Mistake #4: Equating the normalized set with the stored set
Equating the normalized set with the stored set ensures that mainstream database management systems will be permanently handicapped in the performance race. For example, a nested relation can be normalized into “first normal form” (no nested relations). As another example, if B and C are colunm-subsets of A and A = B EQUIJOIN C, then we can perform a “lossless decomposition” of A into B and C. However, the relational model does not require that each normalized relation be mapped to a separate bucket of physical storage. Dr. Codd differentiated between the “stored” set, the “named” set, and the “expressible” set but mainstream database management systems conflate the stored set with the normalized set. Mainstream database management systems only allow integrity constraints to be specified on the stored set and only permit DML operations on the stored set. If B and C are colunm-subsets of A and A = B EQUIJOIN C, then it ought to be possible to store A only while defining primary and foreign key constraints on B and C and allowing DML operations on B and C but this is not permitted by mainstream database management systems.

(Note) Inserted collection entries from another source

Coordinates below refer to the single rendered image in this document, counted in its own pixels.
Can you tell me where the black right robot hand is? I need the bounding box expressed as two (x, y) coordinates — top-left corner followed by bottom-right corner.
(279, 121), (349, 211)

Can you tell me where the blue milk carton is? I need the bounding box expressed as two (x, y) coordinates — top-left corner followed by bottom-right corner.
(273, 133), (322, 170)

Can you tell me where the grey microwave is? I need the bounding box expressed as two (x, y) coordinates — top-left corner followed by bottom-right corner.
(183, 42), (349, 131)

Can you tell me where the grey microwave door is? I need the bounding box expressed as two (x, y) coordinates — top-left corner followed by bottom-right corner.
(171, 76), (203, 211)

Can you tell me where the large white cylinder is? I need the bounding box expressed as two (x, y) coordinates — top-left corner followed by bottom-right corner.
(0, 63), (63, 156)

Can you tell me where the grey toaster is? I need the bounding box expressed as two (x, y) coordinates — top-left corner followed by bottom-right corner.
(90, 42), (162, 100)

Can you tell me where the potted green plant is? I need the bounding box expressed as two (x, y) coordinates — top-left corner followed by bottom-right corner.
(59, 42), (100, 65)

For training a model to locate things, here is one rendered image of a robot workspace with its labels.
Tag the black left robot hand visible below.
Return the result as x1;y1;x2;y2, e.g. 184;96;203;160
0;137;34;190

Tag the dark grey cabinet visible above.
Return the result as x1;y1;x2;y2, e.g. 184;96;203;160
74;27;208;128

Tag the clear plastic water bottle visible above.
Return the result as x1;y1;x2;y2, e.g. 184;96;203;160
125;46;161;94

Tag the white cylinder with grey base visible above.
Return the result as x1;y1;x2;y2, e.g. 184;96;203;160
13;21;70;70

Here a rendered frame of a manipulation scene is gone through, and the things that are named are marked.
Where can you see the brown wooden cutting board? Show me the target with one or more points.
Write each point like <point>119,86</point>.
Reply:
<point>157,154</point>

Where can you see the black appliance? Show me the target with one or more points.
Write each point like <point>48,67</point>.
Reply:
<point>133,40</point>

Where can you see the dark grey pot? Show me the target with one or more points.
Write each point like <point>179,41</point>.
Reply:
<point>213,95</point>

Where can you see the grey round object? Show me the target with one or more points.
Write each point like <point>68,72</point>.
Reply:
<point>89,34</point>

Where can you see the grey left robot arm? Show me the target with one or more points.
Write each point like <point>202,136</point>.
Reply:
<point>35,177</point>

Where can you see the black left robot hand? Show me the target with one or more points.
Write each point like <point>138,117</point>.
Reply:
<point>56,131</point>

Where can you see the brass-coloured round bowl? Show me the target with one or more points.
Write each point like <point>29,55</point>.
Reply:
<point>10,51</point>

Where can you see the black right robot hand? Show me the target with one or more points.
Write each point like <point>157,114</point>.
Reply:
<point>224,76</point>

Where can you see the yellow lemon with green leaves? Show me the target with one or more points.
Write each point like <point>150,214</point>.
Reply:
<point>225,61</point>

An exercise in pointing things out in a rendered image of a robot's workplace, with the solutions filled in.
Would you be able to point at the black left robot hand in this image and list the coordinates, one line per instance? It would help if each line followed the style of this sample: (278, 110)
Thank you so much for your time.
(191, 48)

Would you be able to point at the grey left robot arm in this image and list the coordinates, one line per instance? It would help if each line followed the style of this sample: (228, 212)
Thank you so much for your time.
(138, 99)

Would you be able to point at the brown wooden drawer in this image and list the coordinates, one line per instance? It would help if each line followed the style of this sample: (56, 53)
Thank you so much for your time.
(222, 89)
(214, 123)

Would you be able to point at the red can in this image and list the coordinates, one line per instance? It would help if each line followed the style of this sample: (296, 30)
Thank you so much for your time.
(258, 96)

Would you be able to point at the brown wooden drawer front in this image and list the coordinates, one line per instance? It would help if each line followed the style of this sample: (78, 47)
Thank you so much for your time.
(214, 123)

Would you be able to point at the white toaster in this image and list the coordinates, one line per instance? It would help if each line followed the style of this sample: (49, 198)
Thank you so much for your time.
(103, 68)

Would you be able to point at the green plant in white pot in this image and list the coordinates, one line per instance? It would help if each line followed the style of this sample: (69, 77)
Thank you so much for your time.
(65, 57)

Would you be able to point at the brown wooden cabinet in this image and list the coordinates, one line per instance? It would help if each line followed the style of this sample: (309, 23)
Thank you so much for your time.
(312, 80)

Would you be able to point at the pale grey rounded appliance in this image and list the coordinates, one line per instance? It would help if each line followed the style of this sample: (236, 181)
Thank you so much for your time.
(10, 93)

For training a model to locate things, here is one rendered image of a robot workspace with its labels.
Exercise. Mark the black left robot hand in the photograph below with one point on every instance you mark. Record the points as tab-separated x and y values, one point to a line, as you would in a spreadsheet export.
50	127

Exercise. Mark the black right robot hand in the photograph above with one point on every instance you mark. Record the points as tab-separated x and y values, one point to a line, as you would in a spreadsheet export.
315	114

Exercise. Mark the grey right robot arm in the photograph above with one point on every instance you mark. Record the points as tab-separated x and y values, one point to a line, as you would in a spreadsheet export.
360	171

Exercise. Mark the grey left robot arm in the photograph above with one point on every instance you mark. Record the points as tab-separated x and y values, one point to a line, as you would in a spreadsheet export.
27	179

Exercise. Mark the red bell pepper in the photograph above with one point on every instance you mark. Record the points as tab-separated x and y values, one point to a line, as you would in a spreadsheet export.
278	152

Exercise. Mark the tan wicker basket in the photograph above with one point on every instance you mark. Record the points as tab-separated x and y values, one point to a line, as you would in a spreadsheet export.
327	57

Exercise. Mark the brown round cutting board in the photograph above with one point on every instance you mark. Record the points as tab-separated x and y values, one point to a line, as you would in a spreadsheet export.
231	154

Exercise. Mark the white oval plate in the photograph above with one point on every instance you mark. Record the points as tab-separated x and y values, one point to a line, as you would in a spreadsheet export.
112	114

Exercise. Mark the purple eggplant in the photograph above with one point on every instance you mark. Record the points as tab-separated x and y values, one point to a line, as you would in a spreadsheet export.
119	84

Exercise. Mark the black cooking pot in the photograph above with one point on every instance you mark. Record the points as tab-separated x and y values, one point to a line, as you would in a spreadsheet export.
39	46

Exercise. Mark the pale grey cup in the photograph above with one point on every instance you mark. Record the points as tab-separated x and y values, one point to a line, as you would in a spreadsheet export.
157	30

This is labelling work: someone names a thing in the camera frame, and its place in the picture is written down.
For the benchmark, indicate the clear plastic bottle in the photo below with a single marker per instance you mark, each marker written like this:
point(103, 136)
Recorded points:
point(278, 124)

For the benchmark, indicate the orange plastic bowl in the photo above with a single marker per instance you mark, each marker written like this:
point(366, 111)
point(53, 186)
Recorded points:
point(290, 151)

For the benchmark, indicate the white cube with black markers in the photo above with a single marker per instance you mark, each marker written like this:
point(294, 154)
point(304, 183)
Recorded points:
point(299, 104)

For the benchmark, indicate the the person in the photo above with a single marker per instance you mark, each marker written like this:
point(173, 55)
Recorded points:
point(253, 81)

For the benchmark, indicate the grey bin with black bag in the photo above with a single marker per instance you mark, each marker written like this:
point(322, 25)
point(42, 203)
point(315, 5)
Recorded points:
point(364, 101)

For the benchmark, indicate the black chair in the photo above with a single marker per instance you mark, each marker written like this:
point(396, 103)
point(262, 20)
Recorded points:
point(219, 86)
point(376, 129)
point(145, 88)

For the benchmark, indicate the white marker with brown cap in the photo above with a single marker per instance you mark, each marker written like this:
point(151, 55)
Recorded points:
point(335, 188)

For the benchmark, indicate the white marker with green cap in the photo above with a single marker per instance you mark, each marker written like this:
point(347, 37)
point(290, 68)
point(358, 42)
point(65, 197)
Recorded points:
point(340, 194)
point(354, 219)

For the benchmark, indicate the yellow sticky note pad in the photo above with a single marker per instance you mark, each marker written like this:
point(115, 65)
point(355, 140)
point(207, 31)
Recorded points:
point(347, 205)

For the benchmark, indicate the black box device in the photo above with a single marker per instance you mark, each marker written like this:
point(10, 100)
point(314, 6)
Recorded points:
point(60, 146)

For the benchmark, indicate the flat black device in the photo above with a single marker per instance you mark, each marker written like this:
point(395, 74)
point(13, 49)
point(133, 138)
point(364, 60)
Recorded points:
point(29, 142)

Mistake #5: Incomplete implementation
Strange as it may sound, the relational model has not yet been fully implemented by mainstream database management systems. You’ve probably heard of Codd’s “twelve rules” published in a 1985 Computerworld article. More than a quarter-century later, mainstream database management systems still do not follow all the twelve rules. DML operations are still not permitted on views (Rule 6 and Rule 7). Arbitrary integrity constraints still cannot be declared and enforced (Rule 10). Integrity constraints still cannot span separate databases (Rule 11). If would be hard to abandon a database management systems that had these capabilities. It is easier to abandon a database management system that does not have these capabilities.

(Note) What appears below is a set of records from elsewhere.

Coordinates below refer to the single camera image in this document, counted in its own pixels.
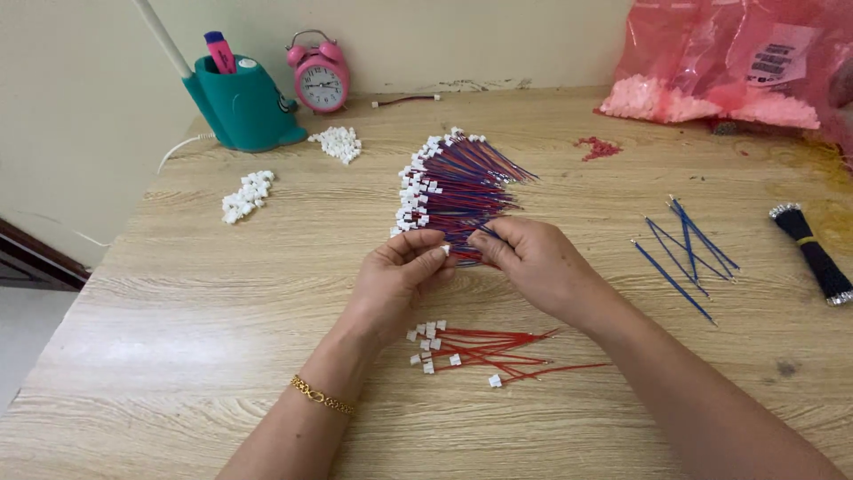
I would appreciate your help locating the person's left hand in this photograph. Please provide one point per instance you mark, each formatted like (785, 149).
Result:
(383, 286)

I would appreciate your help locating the person's right hand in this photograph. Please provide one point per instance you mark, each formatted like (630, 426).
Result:
(540, 266)

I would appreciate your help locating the red plastic scraps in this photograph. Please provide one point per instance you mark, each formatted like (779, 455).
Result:
(598, 148)

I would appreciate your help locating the small heap of white connectors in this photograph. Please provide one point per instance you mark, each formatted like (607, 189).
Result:
(338, 143)

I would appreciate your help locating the long heap of white connectors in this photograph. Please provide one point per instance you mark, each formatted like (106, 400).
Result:
(248, 195)

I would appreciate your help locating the pink alarm clock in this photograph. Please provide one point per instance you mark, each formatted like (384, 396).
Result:
(321, 77)

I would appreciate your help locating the teal desk lamp base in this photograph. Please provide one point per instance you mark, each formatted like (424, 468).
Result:
(243, 110)

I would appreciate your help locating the yellow rubber band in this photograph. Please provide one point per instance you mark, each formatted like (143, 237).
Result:
(807, 241)

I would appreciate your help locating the pink bag of white connectors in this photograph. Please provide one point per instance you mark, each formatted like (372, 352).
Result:
(733, 60)

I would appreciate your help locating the pink highlighter pen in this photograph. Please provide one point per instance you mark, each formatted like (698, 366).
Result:
(220, 52)

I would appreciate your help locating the dark wooden furniture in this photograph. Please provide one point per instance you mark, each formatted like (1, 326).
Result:
(37, 260)

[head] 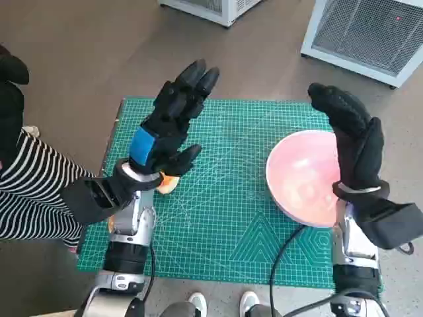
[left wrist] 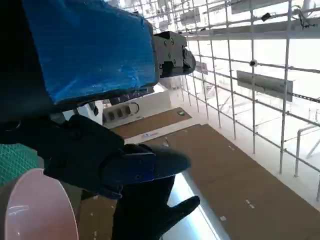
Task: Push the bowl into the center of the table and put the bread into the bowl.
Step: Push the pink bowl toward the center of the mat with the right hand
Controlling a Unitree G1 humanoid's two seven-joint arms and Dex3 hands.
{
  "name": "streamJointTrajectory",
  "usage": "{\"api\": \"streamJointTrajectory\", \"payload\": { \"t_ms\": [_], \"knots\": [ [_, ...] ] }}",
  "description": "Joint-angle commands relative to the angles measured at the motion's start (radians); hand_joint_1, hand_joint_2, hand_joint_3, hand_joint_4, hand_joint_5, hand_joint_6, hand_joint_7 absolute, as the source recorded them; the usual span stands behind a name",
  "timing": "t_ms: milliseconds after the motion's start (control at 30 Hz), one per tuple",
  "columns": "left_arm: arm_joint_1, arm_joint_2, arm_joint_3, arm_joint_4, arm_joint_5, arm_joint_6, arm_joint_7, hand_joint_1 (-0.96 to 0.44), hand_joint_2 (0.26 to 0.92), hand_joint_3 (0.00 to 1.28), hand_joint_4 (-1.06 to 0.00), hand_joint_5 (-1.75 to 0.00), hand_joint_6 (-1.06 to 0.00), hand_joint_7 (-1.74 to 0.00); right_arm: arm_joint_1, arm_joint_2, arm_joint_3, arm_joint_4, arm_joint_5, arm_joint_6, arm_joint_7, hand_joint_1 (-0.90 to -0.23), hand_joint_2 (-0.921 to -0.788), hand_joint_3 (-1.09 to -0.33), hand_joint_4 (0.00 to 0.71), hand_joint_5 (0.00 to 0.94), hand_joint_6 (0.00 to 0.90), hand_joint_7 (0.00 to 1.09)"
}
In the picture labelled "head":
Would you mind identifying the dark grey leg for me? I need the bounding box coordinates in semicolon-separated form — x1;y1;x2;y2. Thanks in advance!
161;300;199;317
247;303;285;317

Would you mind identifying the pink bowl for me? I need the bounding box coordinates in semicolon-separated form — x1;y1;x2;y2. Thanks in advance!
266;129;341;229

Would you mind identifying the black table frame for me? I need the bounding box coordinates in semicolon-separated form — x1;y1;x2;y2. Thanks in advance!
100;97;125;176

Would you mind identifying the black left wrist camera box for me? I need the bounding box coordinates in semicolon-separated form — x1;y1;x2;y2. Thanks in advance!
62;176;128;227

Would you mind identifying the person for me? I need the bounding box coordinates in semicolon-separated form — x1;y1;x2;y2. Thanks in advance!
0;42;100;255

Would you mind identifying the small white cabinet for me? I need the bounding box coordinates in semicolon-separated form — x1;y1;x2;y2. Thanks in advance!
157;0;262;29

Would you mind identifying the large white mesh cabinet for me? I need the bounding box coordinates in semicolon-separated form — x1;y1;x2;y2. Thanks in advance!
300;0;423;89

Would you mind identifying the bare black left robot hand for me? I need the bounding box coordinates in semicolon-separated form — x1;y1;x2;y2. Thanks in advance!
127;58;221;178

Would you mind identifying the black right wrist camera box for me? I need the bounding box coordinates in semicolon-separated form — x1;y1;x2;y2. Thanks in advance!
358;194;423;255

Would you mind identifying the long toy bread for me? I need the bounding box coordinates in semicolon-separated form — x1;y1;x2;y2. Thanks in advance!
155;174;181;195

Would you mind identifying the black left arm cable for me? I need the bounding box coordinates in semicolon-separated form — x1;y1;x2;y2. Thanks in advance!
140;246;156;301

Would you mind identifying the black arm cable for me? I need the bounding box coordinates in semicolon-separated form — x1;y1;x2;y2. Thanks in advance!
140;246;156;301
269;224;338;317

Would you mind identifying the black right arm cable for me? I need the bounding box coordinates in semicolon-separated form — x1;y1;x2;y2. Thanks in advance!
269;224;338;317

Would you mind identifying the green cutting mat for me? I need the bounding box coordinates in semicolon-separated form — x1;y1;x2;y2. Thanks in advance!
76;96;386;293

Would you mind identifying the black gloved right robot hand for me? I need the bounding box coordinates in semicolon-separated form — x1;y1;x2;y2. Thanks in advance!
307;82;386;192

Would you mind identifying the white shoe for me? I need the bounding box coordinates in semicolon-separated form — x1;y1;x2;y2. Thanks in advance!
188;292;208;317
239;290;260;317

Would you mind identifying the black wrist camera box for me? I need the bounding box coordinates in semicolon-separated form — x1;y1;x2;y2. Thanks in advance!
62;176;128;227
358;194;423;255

Mistake #6: The marriage of relational and transactional
ACID transactions nothing to do with the relational model per se although relational theory does come in very handy in defining consistency constraints. (See What’s so sacred about relational anyway?) Pre-relational database management systems such as IMS provided ACID guarantees and so did post-relational object-oriented database management systems. We should be able to store non-transactional data outside a transactional database management system while continuing to exploit the entire spectrum of indexing, partitioning, and clustering techniques. See We don’t use databases; we don’t use indexes.